▸ THE TASK
Please print the data again exactly as given.

DATASET CONTENT section start

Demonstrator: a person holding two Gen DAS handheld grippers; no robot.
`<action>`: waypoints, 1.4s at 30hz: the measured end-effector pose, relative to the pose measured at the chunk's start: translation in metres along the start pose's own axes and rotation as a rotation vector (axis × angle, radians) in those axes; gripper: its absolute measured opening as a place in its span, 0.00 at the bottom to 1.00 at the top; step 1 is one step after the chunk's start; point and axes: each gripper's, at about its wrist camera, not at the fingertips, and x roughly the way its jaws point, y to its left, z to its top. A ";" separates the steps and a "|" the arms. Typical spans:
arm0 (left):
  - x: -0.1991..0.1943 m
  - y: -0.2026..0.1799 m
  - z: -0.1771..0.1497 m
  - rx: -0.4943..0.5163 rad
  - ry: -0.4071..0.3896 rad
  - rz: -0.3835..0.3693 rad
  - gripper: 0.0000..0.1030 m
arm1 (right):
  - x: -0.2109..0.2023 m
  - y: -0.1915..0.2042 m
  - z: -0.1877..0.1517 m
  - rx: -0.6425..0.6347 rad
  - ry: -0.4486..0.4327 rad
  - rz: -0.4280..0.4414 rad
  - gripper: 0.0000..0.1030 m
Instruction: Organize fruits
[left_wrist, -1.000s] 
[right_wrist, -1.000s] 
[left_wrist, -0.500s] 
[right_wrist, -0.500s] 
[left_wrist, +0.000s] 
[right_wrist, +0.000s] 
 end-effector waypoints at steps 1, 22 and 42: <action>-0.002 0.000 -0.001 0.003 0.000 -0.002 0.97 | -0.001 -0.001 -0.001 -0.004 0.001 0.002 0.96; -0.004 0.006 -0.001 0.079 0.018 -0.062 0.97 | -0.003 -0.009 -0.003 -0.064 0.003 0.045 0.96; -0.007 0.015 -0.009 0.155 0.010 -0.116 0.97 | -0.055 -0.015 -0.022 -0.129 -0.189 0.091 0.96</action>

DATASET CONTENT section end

▸ OUTPUT
Demonstrator: a person holding two Gen DAS handheld grippers; no robot.
`<action>`: waypoints, 1.4s at 30hz: the measured end-effector pose, relative to the pose measured at the chunk's start: translation in metres along the start pose's own axes and rotation as a rotation vector (axis × angle, radians) in those axes; gripper: its absolute measured opening as a place in its span, 0.00 at the bottom to 1.00 at the top; step 1 is one step after the chunk's start; point and axes: each gripper's, at about its wrist camera, not at the fingertips, and x roughly the way its jaws point, y to its left, z to its top. A ";" separates the steps and a "|" the arms. Typical spans:
arm0 (left):
  - x: -0.1991..0.1943 m
  - y: -0.2026..0.1799 m
  - z: -0.1771..0.1497 m
  - rx: -0.4943..0.5163 rad
  - ry: -0.4071..0.3896 rad
  - rz: -0.3835..0.3693 rad
  - gripper: 0.0000..0.1030 m
arm1 (right):
  - x: -0.2109..0.2023 m
  - y: -0.1915..0.2042 m
  - z: -0.1877..0.1517 m
  - rx: -0.6425..0.6347 rad
  - ry: -0.4486..0.4327 rad
  - rz: -0.4280..0.4414 rad
  - gripper: 0.0000..0.1030 m
Instruction: Organize fruits
[left_wrist, -1.000s] 
[right_wrist, -1.000s] 
[left_wrist, -0.500s] 
[right_wrist, -0.500s] 
[left_wrist, +0.000s] 
[right_wrist, +0.000s] 
 end-effector waypoints at steps 1, 22 and 42: <action>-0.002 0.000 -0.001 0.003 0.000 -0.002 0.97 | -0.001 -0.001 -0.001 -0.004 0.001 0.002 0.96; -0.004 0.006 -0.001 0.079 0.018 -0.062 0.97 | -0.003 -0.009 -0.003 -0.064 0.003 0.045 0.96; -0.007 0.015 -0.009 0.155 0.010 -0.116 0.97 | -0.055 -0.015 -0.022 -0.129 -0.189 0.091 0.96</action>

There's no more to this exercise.